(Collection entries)
○ ○ ○ ○

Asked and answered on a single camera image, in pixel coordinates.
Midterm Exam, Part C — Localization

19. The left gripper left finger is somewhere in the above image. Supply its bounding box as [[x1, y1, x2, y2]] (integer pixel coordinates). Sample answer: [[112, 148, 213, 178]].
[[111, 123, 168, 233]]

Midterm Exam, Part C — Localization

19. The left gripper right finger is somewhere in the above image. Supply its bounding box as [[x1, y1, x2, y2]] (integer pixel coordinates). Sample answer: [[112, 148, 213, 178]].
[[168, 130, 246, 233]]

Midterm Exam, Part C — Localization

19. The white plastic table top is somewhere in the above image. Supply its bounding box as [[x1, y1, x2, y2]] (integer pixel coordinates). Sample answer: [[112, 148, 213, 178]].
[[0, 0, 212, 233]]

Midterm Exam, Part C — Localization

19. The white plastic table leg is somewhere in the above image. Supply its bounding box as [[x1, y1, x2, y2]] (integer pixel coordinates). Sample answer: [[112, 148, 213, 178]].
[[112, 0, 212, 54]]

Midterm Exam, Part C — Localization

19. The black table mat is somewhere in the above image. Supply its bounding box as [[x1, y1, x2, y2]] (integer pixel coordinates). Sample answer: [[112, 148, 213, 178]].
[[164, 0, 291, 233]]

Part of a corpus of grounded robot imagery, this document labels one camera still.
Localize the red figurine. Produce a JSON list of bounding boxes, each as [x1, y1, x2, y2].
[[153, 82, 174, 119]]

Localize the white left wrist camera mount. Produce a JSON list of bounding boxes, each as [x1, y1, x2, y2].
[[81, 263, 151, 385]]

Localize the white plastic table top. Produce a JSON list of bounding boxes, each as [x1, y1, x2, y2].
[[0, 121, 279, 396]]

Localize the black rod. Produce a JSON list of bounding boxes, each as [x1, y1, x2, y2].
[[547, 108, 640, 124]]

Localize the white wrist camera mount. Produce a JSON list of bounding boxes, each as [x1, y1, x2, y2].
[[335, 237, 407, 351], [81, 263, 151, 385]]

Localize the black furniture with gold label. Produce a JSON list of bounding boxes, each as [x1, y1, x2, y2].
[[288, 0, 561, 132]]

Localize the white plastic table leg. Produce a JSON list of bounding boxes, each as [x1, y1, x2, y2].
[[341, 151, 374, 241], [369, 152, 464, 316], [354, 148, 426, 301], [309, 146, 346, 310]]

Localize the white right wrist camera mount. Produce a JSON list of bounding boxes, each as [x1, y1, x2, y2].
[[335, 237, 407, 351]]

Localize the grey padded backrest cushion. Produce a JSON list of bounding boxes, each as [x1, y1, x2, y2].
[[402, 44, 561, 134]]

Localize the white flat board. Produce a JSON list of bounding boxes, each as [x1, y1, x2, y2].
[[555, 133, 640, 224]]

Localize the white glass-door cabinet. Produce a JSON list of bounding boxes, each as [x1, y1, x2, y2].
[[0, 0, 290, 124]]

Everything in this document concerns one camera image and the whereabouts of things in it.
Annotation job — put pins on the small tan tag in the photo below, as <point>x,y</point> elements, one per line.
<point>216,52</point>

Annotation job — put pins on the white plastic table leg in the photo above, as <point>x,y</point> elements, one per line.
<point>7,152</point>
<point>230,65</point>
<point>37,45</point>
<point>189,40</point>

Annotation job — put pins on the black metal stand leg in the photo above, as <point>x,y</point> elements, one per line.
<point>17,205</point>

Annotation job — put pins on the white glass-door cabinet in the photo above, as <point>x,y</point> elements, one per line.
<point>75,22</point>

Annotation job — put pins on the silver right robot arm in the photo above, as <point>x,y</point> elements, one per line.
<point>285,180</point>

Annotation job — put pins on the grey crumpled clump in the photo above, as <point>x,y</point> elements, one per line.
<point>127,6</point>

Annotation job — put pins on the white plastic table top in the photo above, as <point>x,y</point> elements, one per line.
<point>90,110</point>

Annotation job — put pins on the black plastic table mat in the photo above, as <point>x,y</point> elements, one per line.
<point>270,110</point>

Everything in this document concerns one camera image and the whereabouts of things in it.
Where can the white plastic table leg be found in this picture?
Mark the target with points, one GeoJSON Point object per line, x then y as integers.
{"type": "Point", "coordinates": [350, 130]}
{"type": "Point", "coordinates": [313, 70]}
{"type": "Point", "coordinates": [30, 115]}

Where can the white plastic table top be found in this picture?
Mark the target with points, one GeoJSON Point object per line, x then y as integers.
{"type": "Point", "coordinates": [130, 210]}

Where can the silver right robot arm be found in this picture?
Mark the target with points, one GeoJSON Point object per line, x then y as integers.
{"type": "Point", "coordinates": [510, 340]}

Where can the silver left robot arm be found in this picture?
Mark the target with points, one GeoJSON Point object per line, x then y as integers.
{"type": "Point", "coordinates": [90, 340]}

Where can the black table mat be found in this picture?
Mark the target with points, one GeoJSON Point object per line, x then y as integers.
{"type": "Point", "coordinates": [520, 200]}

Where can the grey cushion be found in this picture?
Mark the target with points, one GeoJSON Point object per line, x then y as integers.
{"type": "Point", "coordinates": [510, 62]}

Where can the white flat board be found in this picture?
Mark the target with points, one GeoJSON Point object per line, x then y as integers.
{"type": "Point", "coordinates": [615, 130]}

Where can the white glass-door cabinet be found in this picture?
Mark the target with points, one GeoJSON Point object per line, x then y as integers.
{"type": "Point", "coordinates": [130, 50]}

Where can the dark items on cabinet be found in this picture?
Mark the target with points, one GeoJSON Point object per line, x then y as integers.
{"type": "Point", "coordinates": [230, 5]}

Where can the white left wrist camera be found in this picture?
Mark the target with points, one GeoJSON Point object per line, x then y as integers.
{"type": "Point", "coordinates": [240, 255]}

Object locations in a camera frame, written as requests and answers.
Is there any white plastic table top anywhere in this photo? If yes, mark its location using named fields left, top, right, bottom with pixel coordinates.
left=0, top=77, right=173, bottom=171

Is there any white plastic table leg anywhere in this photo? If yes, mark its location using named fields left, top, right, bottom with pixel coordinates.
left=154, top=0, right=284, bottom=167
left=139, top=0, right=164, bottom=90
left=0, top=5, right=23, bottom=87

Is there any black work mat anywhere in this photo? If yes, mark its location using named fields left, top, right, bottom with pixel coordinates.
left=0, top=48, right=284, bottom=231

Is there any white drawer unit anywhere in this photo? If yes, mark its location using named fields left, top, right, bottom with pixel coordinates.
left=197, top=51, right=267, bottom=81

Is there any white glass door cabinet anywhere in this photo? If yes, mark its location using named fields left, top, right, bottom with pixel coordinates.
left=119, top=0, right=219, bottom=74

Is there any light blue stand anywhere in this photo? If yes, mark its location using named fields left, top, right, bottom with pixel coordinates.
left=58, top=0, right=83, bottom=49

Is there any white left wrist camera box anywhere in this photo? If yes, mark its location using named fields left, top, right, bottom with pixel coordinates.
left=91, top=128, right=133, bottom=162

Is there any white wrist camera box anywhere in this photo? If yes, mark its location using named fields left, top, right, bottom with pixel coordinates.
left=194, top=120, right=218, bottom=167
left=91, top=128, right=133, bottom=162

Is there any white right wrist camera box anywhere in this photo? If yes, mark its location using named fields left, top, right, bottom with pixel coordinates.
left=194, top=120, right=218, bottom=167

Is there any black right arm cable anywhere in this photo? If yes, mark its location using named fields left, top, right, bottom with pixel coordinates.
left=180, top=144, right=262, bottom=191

○ ○ ○ ○

__Task to complete__
Your task is to copy each line of the entries that includes the word "picture".

__Your solution__
Where can the white plastic table leg be found in this picture?
Where can the white plastic table top be found in this picture?
Where can the silver right robot arm be found in this picture?
Where can the silver left robot arm be found in this picture?
Where can the black table mat be found in this picture?
Where can the grey cushion be found in this picture?
Where can the white flat board be found in this picture?
Where can the white glass-door cabinet be found in this picture?
Where can the dark items on cabinet be found in this picture?
Where can the white left wrist camera be found in this picture?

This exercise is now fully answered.